#### Goal of the exercise:
Your job is to report every line of the entries that has "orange".

★ ★ ★ ★

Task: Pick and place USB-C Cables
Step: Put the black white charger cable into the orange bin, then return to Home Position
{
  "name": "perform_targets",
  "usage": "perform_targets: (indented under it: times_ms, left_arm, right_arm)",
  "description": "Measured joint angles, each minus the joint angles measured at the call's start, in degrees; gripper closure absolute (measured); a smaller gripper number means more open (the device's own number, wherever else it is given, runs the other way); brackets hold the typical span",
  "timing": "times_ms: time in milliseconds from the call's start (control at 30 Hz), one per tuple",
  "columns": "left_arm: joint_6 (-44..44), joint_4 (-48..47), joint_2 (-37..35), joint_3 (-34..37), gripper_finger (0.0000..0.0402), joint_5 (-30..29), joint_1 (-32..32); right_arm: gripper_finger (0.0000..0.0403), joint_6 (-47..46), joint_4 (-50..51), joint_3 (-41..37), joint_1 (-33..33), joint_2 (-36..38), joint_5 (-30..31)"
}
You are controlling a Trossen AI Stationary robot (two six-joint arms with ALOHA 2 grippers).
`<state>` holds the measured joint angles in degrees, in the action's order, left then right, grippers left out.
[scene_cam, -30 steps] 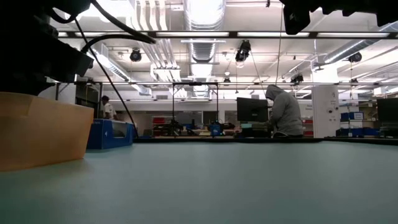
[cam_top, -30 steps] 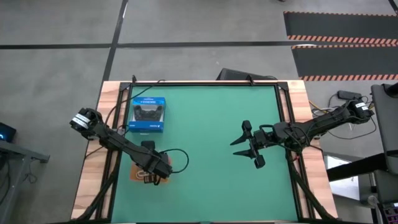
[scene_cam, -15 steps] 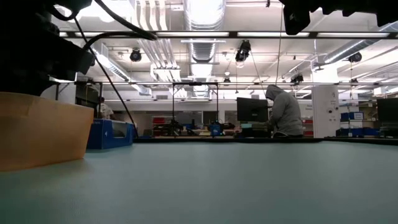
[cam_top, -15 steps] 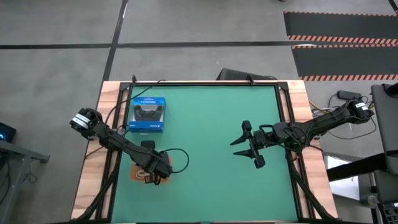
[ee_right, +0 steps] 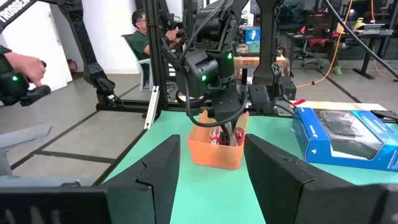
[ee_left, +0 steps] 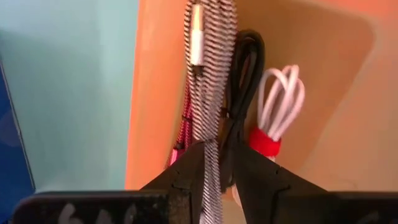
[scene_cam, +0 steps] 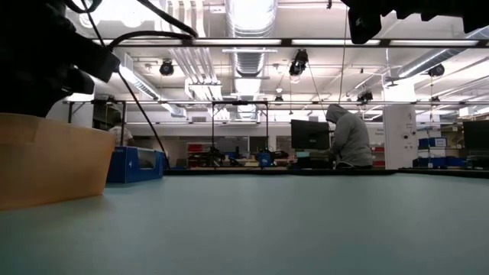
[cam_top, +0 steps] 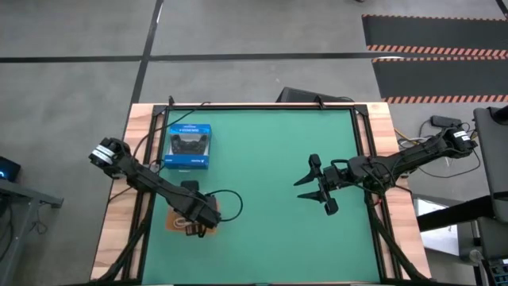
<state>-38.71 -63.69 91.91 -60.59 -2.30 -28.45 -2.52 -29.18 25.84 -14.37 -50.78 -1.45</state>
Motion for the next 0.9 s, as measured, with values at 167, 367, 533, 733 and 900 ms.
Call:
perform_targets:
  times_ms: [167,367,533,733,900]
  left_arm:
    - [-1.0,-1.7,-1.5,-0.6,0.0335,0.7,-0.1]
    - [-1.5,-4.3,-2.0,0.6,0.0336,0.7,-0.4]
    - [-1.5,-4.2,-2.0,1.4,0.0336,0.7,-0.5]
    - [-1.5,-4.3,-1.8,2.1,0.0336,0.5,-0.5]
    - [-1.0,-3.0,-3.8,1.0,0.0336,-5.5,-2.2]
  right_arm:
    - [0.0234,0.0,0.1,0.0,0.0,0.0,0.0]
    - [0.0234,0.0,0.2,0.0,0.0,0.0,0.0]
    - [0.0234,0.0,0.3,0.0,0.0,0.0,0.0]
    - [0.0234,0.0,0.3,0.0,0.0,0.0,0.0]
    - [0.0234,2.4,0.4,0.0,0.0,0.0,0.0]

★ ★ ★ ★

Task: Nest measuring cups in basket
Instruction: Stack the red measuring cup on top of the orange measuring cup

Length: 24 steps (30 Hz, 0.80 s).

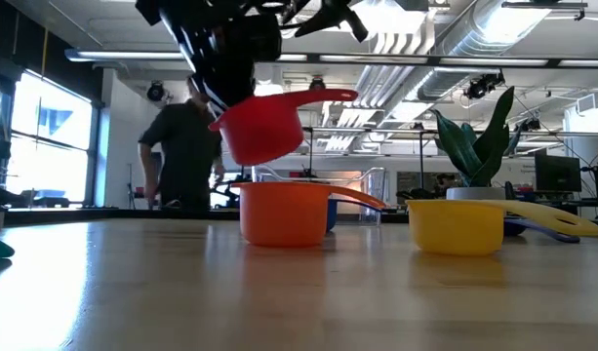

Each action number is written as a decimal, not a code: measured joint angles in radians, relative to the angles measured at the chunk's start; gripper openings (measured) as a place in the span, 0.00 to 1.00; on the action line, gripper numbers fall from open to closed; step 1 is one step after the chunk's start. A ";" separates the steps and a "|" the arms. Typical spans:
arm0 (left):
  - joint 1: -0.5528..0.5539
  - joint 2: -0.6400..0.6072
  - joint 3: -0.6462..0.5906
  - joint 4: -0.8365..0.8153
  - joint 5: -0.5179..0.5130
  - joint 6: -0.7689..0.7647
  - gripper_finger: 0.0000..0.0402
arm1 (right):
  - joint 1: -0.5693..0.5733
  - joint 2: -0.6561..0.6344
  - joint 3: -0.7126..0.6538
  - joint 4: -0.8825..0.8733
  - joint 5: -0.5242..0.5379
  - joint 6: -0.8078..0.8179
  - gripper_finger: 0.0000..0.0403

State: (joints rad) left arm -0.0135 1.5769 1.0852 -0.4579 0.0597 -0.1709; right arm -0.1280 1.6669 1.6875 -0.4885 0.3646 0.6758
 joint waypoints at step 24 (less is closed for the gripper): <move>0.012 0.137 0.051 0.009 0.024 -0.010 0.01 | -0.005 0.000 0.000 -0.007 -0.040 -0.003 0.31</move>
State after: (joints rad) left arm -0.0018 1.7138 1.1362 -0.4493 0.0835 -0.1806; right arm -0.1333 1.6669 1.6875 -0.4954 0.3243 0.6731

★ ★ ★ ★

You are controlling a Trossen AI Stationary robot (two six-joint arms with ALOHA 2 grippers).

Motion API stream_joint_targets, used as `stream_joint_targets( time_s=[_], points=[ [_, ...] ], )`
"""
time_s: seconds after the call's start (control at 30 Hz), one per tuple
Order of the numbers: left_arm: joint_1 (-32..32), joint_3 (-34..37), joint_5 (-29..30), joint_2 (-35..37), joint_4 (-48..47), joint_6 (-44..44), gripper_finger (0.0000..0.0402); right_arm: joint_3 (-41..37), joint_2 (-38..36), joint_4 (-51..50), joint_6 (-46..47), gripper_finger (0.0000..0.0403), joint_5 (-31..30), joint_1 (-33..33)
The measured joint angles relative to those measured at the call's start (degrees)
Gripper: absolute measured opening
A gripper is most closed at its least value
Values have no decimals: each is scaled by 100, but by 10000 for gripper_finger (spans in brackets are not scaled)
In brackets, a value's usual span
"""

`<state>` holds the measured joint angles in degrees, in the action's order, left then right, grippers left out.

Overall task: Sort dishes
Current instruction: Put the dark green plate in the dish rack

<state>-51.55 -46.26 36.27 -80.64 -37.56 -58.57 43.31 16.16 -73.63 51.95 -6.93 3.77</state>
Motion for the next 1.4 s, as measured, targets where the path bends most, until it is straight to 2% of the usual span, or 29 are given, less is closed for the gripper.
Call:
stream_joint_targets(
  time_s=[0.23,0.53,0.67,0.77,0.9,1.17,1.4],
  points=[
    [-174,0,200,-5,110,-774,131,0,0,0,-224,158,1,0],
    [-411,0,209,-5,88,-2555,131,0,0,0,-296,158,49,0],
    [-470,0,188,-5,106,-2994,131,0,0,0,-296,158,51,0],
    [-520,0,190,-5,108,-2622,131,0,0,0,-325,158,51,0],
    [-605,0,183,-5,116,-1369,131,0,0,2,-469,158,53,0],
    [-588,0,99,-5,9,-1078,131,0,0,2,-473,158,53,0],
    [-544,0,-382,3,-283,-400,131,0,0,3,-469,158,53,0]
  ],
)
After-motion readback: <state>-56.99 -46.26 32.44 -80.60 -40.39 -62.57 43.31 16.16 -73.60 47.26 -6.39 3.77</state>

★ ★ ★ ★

#### Response to the task:
Step: Put the black white charger cable into the orange bin, then return to Home Position
Instruction: Stack the red measuring cup on top of the orange measuring cup

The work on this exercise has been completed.